### [Assigned task]
Up to and including the line with "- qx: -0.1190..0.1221", repeat every line of the listing exactly, beginning at the first.

### [Data section]
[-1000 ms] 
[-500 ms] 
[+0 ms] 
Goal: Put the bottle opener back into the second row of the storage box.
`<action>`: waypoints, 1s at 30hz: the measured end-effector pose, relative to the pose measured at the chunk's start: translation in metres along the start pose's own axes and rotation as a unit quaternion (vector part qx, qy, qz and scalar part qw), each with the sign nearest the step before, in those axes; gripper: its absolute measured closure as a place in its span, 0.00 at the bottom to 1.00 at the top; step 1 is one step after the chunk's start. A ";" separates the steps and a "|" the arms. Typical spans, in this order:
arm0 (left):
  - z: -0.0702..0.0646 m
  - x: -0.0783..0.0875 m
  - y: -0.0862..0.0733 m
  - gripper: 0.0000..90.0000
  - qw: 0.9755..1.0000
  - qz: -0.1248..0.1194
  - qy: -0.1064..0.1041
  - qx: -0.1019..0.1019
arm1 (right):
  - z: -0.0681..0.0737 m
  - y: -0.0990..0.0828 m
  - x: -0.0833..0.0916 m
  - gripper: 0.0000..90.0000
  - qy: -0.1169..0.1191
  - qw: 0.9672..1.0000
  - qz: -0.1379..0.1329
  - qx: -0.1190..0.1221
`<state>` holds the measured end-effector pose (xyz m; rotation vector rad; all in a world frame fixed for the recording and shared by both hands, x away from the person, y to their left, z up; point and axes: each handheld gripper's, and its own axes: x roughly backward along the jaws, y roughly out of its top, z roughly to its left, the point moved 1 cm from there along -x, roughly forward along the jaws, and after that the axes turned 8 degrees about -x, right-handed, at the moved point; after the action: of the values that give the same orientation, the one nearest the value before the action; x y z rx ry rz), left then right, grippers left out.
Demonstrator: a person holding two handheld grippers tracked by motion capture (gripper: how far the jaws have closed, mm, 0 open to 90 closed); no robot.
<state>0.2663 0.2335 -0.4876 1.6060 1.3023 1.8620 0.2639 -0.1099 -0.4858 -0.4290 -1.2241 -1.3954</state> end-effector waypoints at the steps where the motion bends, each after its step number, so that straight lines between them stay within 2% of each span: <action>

### [Answer space]
[-1000 ms] 
[-500 ms] 
[+0 ms] 
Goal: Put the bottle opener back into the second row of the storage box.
`<action>`: waypoints, 1s at 30hz: the measured end-effector pose, relative to the pose measured at the chunk's start: translation in metres along the start pose's own axes and rotation as a unit quaternion (vector part qx, qy, qz and scalar part qw), each with the sign nearest the step before, in those axes; gripper: its absolute measured closure as a place in its span, 0.00 at the bottom to 1.00 at the top; step 1 is one step after the chunk's start. A ";" separates the steps and a "|" the arms. Typical spans, in this order:
arm0 (left):
  - z: -0.0702..0.0646 m
  - x: -0.0783..0.0875 m
  - y: -0.0862..0.0733 m
  - gripper: 0.0000..90.0000
  - qw: 0.9755..1.0000
  - qz: -0.1248..0.1194
  - qy: -0.1064..0.1041
  - qx: -0.1019..0.1019
arm1 (right):
  - z: -0.0681..0.0737 m
  - y: -0.0990..0.0828 m
  - x: -0.0833..0.0916 m
  - gripper: 0.0000..90.0000
  - qy: -0.1169..0.1191
  - qw: 0.9672..1.0000
  - qz: -0.1379..0.1329
  - qx: -0.1190..0.1221

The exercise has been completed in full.